Fox Asia
- Country: China (main) Singapore India
- Broadcast area: East Asia
- Headquarters: Hong Kong SAR, China

Programming
- Language: English
- Picture format: 1080i HDTV

Ownership
- Owner: Fox Networks Group Asia Pacific (Disney International Operations)

History
- Launched: February 1998 (Japan) 1 April 2006 (South Korea) December 2009 (Asia) 16 June 2010 (Malaysia) June 2010 (Vietnam) 1 September 2012 (Taiwan) 8 September 2015 (Thailand) 1 October 2015 (Philippines)
- Replaced: Channel V (Taiwan)
- Closed: 16 November 2014 (SD feed, Malaysia) 1 January 2021; 5 years ago (South Korea) March 9, 2021; 5 years ago (Starhub TV) May 1, 2021; 5 years ago (SD feed, Vietnam) September 1, 2021; 5 years ago (Now TV feed, Hong Kong) October 1, 2021; 4 years ago (Southeast Asia and Hong Kong) 1 January 2022; 4 years ago (Taiwan) 1 March 2024; 2 years ago (Japan)
- Replaced by: Star World (Taiwan) Dlife (Japan) Disney+/Star (Singapore, Hong Kong, Taiwan and Philippines) Disney+ Hotstar (Indonesia, Malaysia and Thailand)

= Fox (Asian TV channel) =

Defunct Asian TV channel (1998–2024)

Fox was a pan-Asian pay television channel, owned and operated by Fox Networks Group Asia Pacific, a subsidiary of Disney International Operations.

The network operated six subnetworks, all solely branded as Fox; one pan-Asian feed meant for East Asia, then individual feeds for Japan, Thailand, The Philippines, Taiwan, and Vietnam. All of the networks carried network programming with the original English audio from its imported programmes, along with either subtitling or second audio feeds in each nation's dominant language. It also held a brand licensing deal with Tcast until the end of 2020 for a domestic version of Fox in South Korea. The Japanese feed was replaced by the second iteration of Dlife on March 1, 2024.

== History ==
In Japan, the channel launched in February 1998 along with other Fox channels such as Fox Crime and Fox Life.

In Asia, the channel was in test broadcast in December 2009, broadcasting US TV series on loop.

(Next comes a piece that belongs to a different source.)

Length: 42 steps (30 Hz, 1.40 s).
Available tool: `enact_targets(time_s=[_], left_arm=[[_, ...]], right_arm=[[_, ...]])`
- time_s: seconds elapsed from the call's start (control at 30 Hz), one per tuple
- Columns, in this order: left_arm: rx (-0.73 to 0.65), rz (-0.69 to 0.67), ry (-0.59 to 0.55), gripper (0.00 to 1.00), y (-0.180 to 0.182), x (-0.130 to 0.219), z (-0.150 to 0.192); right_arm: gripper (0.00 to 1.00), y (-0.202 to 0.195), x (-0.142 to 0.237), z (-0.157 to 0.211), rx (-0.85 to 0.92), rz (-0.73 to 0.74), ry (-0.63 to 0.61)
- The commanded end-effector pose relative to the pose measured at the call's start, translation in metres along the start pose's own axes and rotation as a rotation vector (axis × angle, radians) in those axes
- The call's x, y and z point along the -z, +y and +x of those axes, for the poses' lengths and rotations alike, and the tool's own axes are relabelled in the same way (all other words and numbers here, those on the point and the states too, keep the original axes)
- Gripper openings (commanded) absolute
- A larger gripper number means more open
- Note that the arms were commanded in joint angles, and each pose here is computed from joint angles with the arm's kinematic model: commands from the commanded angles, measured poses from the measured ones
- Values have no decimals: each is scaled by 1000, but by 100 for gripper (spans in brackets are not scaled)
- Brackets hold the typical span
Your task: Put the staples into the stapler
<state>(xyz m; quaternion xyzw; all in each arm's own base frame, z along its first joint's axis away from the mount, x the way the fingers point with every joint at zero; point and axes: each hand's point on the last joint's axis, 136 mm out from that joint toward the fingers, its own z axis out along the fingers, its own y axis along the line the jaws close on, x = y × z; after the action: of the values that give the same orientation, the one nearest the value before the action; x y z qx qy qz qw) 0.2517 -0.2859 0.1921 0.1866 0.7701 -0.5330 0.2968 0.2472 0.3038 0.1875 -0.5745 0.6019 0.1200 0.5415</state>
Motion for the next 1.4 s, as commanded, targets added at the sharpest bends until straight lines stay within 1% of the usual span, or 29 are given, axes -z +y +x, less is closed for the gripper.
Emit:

The first Asian provider who carried Fox was SkyCable in the Philippines which launched the channel on 4 January 2010, followed by StarHub TV in Singapore on 1 February 2010. Other TV providers across the region followed thereafter.

Around early-to-mid-February 2012, the Fox wordmark was changed to the Fox HD wordmark (pictured) for all Fox commercials on all Fox channels in the Asian and Filipino television provider networks, including channels which were not in HD. This change was similar to the one done to Star World, FX, Fox Crime, and Channel V. The reason for this change is unknown.

Fox Japan and Fox Korea are considered separated from the main feed as they have different programming. However, they are closely linked as they shared most of their commercials and the programming are nearly the same.

Fox Taiwan was officially launched on 1 September 2012, as FOX Showbiz () replacing Channel V Taiwan. This feed's broadcast Asian programming and some of American series reruns with Chinese subtitles, and FOX HD Asia feed are available through MOD and some of cable providers. The feed was renamed Fox in January 2014 and broadcast both local and foreign programmes.

In 2020, due to the ongoing expansion of the Star brand internationally, Tcast, the licensor for the Fox channels in South Korea, announced that it had terminated its license agreement with Disney's domestic division, rebranding its channels after 31 December 2020. Fox in South Korea then became Ch.NOW.

On 31 August 2021, the Fox Networks Group channels ended operations in Hong Kong. The entire Fox Networks Group suite in Asia (outside networks in Taiwan and Japan) subsequently ended operations at the end of 30 September 2021, along with the German and African versions of Fox, with most of its content transferred to Disney+ and Hotstar.

On 1 January 2022, Fox Taiwan was renamed to Star World, marking the return of the Star World brand in Taiwan after it closed on 1 February 2020.

Despite all these closures, Fox in Japan has continued to operate during this time. However on December 5, 2023, Disney announced that Fox in Japan would be replaced by the second incarnation of Dlife on March 1, 2024.